What is a cash receipt?
If you receive cash from any source, such as a customer, you should provide that customer a cash receipt.
The reason for the customer or source giving you cash could be anything, such as:
- paying for goods or services
- paying for rent (for equipment or property)
- paying for interest received on investments
- funds the owner brought in to expand the business
When you have cash coming into your business, you need to record it, and the only way to do so would be to create a document—a cash receipt—for your accounting records. Two copies are made: one copy goes to the customer or other source, and the other cash receipt you keep.

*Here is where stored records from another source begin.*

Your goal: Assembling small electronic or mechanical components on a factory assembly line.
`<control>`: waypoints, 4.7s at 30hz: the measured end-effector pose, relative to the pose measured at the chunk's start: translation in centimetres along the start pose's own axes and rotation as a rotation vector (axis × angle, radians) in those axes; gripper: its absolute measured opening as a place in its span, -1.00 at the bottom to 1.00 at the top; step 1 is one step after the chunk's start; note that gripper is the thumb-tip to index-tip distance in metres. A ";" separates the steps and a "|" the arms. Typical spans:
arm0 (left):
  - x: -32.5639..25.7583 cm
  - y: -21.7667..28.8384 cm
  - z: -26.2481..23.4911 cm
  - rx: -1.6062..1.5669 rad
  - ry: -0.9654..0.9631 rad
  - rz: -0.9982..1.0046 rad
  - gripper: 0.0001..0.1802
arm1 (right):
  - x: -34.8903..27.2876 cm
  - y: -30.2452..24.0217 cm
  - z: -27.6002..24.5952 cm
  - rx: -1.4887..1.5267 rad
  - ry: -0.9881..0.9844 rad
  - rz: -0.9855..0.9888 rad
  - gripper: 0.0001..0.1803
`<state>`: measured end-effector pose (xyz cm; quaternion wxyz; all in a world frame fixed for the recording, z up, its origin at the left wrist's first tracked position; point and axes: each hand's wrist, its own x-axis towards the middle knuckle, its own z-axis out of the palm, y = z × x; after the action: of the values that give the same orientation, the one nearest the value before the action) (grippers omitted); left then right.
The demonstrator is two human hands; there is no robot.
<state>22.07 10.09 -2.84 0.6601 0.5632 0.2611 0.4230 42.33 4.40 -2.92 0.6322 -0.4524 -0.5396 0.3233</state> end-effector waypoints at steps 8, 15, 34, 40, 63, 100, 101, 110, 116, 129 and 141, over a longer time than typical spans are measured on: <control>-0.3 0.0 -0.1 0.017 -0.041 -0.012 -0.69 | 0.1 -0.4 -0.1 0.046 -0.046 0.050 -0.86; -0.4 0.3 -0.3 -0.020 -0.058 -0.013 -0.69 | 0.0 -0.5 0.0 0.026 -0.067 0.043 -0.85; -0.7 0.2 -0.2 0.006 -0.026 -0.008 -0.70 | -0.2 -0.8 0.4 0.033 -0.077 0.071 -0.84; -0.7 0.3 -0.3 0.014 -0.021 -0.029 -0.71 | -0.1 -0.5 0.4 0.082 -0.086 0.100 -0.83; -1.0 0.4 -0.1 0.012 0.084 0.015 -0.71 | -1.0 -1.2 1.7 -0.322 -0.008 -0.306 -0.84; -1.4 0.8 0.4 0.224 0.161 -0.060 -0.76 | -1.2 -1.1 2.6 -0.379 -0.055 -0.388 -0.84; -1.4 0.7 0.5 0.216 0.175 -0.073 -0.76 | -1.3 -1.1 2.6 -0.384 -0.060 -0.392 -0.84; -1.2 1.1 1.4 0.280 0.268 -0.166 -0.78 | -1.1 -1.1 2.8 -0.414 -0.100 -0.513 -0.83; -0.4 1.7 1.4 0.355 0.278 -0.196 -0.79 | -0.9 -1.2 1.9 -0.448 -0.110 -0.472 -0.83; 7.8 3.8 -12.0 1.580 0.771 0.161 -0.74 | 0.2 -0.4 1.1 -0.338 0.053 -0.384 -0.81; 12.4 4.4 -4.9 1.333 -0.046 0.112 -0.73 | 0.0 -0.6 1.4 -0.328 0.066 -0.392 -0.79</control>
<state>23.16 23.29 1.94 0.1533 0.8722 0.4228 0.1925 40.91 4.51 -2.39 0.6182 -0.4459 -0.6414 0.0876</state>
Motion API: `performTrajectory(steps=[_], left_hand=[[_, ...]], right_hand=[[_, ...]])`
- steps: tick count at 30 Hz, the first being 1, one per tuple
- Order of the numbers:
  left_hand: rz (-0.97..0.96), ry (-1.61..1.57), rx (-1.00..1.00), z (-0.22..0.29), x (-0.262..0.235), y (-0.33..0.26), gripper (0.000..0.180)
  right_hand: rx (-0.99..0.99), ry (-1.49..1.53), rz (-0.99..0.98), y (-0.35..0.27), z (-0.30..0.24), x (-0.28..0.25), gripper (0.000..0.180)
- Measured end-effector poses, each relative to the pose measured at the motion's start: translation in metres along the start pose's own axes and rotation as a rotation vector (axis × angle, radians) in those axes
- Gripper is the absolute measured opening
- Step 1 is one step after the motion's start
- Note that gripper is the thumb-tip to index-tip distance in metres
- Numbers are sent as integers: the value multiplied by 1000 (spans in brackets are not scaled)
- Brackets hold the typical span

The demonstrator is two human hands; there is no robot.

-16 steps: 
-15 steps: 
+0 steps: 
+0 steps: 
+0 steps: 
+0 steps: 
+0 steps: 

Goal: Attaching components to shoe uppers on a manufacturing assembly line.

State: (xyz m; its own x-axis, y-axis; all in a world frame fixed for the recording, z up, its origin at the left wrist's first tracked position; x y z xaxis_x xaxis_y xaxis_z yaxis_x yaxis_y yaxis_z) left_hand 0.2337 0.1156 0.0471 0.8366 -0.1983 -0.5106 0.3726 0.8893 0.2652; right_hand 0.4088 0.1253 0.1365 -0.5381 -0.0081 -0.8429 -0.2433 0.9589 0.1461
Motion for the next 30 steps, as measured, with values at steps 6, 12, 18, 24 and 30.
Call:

Cash receipts are very simple, small documents that are quick and easy to fill out. They include:
- the date
- the cash receipt number
- the name of the customer
- the amount
- the reason of payment
- the name of the person receiving the cash
- any balance due after receipt
It is very important to remember that if you are legally required to collect any sales tax or VAT from the payer, you will have to add this amount on to the receipt.
The collection of the sales tax or VAT will then be on behalf of your city, state, or national tax authority.
For this reason, in many countries it is mandatory for retailers to include this
sales tax or
VAT already in the display price of the goods or services.
It is important to remember also that
a receipt is not the same as an invoice. For one, an invoice is given by the seller to the buyer before any payment is made, while a receipt is given by the seller to the buyer after the payment is made.
Furthermore, an invoice is much more detailed than a cash receipt, often itemizing the list of goods or services purchased. Of course, there are certain receipts that offer this level of detail as well.